Меня тревожит, что нет явной причины поступка Вениамина. И ещё огорчает: я верила ему, заботилась, а теперь чувствую себя обманутой. Или это не так? А лишь горечь от узнанного? Нет. Мне страшно. Если причина неизвестна, как такое предотвратить? Ах, ну не буду дольше думать.
Еду домой, где меня ждут Олюшка с няней. Переключаю своё внимание на них, и моя доченька главный и единственный человечек, который сегодня радует. Просто так, без повода. Лишь тем, что улыбается мне своими ясными глазками. Жаль, придётся ненадолго расстаться. Еду в ресторан, куда меня пригласил Борис.
Он встречает с привычным букетом роз, только я делаю вид, что мне безразлично. Пусть сначала объяснит, почему не отвечал на звонки, отключив телефон, и кто та девушка, с которой он обнимался в Москве. Все эти вопросы задаю сразу, пока не сделали заказ. Чтобы еда не пропала (меня с детства приучили уважать чужой труд), если решу уйти.
– Это была моя младшая сестра, Майя, – произносит Борис, как только я наконец усаживаюсь, готовая слушать его оправдания. Но после таких слов мой боевой настрой сразу пропадает, а на смену ему приходит стыд.
– Но… что… как… – начинаю лепетать.
– Ей 22 года, она твоя будущая коллега. Заканчивает магистратуру Сеченовского университета по специальности «Общественное здравоохранение», а потом собирается вернуться к нам, в Питер, – рассказывает Борис. – Когда я был в Москве, она позвонила и попросила о помощи. Попала в одну… очень нехорошую ситуацию. Попросила, чтобы был рядом, поскольку она… боялась за свою жизнь. Говорила, что её могут отследить по сигналу сотового телефона, потому пришлось свой выключить.

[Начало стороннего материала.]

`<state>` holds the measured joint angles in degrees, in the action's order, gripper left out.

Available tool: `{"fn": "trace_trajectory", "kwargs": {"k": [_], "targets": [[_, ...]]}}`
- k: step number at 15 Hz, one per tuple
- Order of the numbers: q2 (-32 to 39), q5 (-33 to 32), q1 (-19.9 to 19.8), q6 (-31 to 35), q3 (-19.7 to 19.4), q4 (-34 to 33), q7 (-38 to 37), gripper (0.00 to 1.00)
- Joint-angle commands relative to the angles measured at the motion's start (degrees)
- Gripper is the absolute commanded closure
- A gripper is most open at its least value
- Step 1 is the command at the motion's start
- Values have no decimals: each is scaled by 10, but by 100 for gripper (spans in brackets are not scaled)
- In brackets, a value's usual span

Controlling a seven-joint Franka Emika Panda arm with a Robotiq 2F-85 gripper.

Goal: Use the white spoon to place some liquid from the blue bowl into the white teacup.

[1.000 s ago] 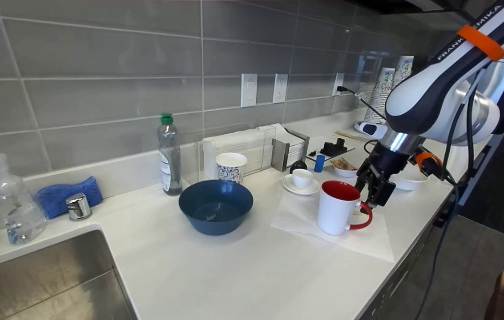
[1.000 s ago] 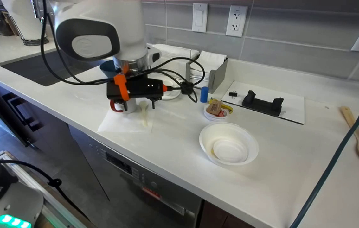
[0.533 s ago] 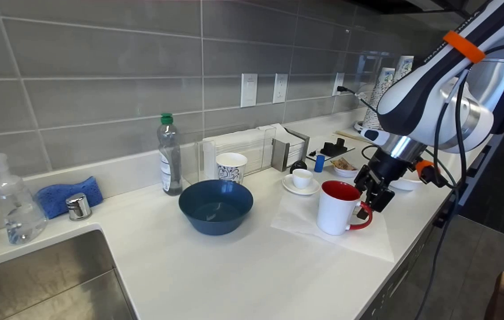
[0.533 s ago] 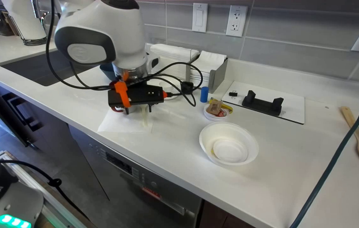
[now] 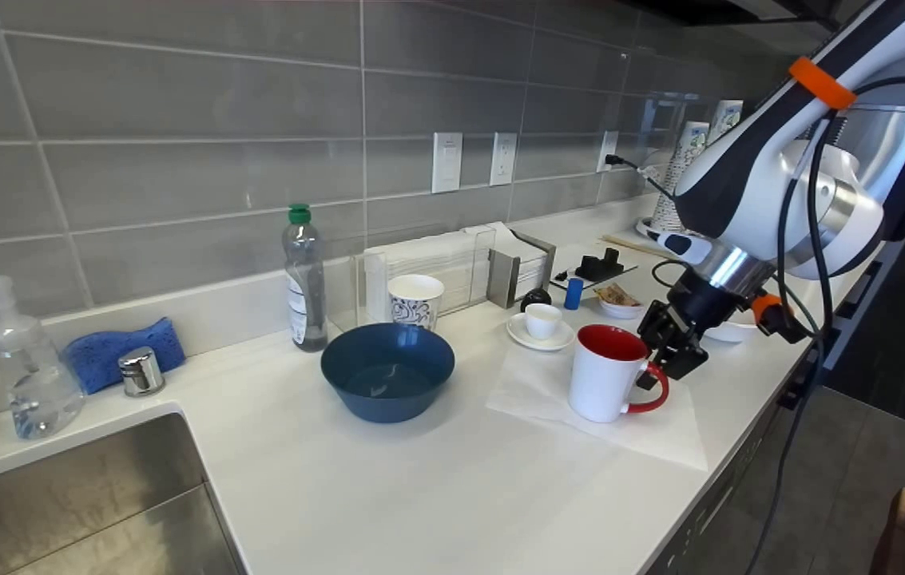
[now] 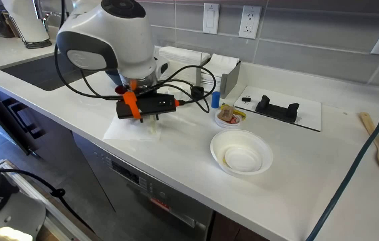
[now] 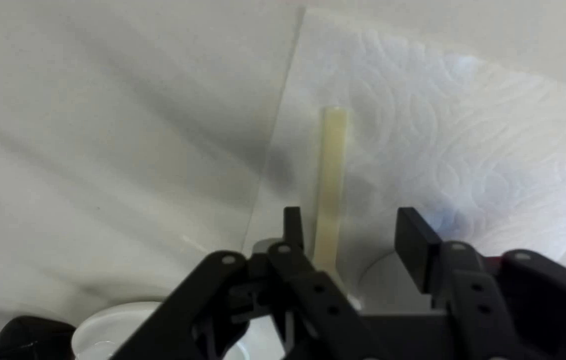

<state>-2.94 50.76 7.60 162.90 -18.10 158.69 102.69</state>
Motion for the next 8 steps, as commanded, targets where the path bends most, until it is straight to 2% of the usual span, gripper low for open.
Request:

Я слушаю Бориса и… ничего не понимаю. Кроме того, что если всё сказанное им правда, я вела себя очень глупо. Только сначала надо убедиться в искренности его слов.

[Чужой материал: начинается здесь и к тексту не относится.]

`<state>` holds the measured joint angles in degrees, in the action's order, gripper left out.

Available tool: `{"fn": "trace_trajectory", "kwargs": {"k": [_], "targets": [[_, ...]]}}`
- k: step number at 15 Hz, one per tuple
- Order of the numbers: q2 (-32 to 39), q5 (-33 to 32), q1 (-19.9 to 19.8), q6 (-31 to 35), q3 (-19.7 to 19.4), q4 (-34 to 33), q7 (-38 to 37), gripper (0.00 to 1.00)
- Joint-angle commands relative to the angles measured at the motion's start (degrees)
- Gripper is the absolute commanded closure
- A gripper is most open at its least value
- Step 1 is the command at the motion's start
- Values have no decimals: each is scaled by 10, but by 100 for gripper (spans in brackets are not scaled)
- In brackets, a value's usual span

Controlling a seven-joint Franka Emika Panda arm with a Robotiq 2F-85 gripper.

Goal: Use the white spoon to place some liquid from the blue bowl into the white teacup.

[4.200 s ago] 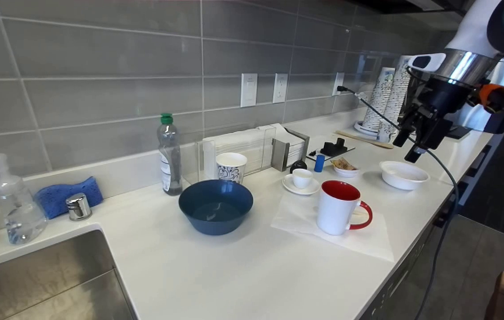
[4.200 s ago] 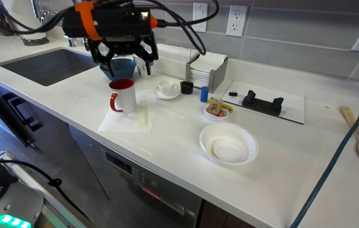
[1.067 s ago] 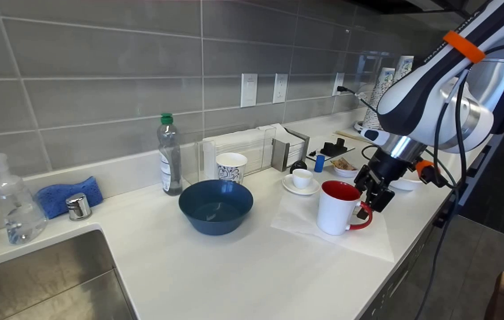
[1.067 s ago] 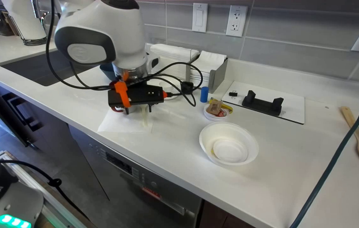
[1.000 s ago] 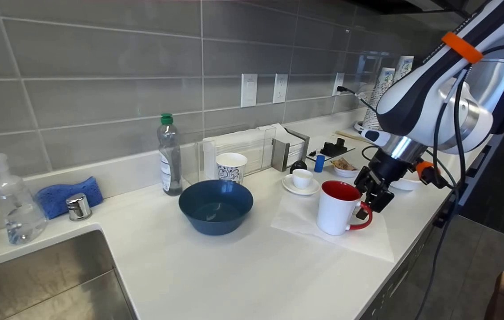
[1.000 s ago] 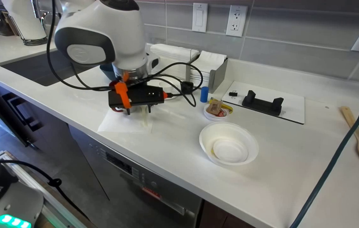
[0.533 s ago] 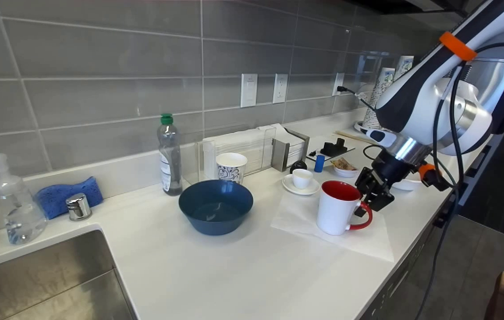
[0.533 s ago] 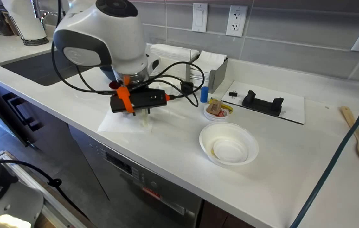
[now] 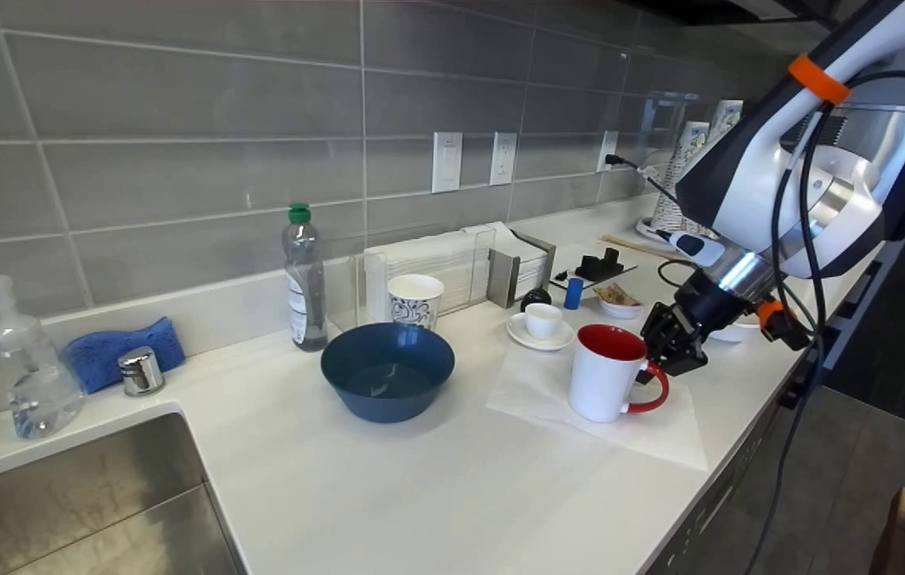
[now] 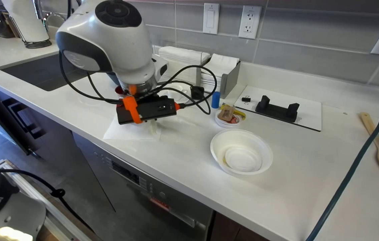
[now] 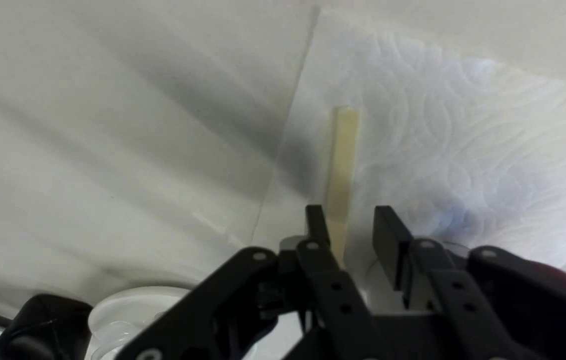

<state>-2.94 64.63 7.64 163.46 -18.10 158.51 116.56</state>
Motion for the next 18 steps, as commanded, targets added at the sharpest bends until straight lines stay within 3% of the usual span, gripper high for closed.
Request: {"fn": "trace_trajectory", "kwargs": {"k": [1,2,3,4,6,7,10,14,18], "targets": [[5,78,4,2,-3,-10,77,68],[7,96,3,-2,-4,-13,94,65],[9,114,2,-7,-4,-15,111,79],[12,130,2,-10,-5,-18,125,67],[17,157,0,-18,-5,-21,152,75],[20,169,0,-24,-5,-22,163,86],[32,200,-1,-36,-5,-28,197,88],[48,229,-3,-39,-4,-36,236,72],[57,242,-5,-42,-4,-42,259,69]]}}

– Расскажешь, что случилось с твоей сестрой? – спрашиваю его.
Нам приносят вино. Борис разливает его по бокалам.
– Только это останется между нами, хорошо?
– Да, конечно.
– Ты слышала что-нибудь о таком препарате, как перфлунермин?
Отрицательно мотаю головой.
– Всё правильно. Это инновационное лекарство от рака.

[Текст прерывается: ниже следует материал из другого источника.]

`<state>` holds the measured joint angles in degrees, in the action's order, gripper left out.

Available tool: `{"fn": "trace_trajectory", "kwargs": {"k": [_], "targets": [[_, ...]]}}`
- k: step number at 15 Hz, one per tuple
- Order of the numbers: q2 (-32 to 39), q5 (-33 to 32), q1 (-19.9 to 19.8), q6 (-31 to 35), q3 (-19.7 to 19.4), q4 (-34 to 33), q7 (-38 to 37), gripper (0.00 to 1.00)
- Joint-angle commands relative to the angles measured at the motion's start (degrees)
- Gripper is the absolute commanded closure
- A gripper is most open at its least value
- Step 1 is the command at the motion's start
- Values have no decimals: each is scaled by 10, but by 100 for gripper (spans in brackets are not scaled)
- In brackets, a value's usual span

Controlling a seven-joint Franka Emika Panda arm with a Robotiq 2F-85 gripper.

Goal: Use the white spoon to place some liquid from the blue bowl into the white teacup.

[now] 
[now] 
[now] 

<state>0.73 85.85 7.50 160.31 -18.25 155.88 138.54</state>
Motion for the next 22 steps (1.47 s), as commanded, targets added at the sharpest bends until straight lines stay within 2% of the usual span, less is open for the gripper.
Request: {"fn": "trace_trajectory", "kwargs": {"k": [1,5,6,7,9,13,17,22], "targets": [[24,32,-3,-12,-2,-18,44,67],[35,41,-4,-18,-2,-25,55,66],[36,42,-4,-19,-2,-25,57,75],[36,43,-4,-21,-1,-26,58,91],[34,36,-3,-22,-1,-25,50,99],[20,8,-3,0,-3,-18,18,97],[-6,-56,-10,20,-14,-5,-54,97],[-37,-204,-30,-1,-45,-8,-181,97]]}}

– Для тебя? – моё сердце начинает биться чаще от волнения.
– Нет, слава Богу, – широко улыбается Борис. – Я недавно делал МРТ, всё хорошо. Так вот, этот препарат новый, он ещё не прошёл клинические испытания. Пока апробировали только на животных. Показал хорошие результаты в излечении ряда злокачественных образований…
– Откуда он? – перебиваю Бориса.
– Китай. Так вот, у Майи есть знакомая. У её отца рак. Четвёртая стадия. Она узнала об этом препарате, рассказала моей сестре и попросила его достать.
– Каким образом?
– У Сеченовского университета есть разные программы обмена студентами, стажировки и так далее. Майя рассказала, что всегда можно найти того, кто учится в Китае или в командировке там. В общем, сестра нашла знакомого, тот согласился за энную сумму доставить перфлунермин в Москву. Оставил его в камере хранения, сообщил код.
– Зачем такие сложности?
– Он живёт где-то на Урале, в столице был пролётом. Майя пришла забирать, и там же, прямо возле камеры хранения, к ней пристали двое мужчин.
– ФСБ, наверное, полиция?
– Нет, они не представились. Потребовали, чтобы она отдала им сумку. Но Майя у меня девушка отважная, отказалась. Ей помогла случайность: появилась большая толпа, и ей удалось затеряться. Но пока ехала в училище, на телефон пришло сообщение: «Отдай препарат или умрёшь».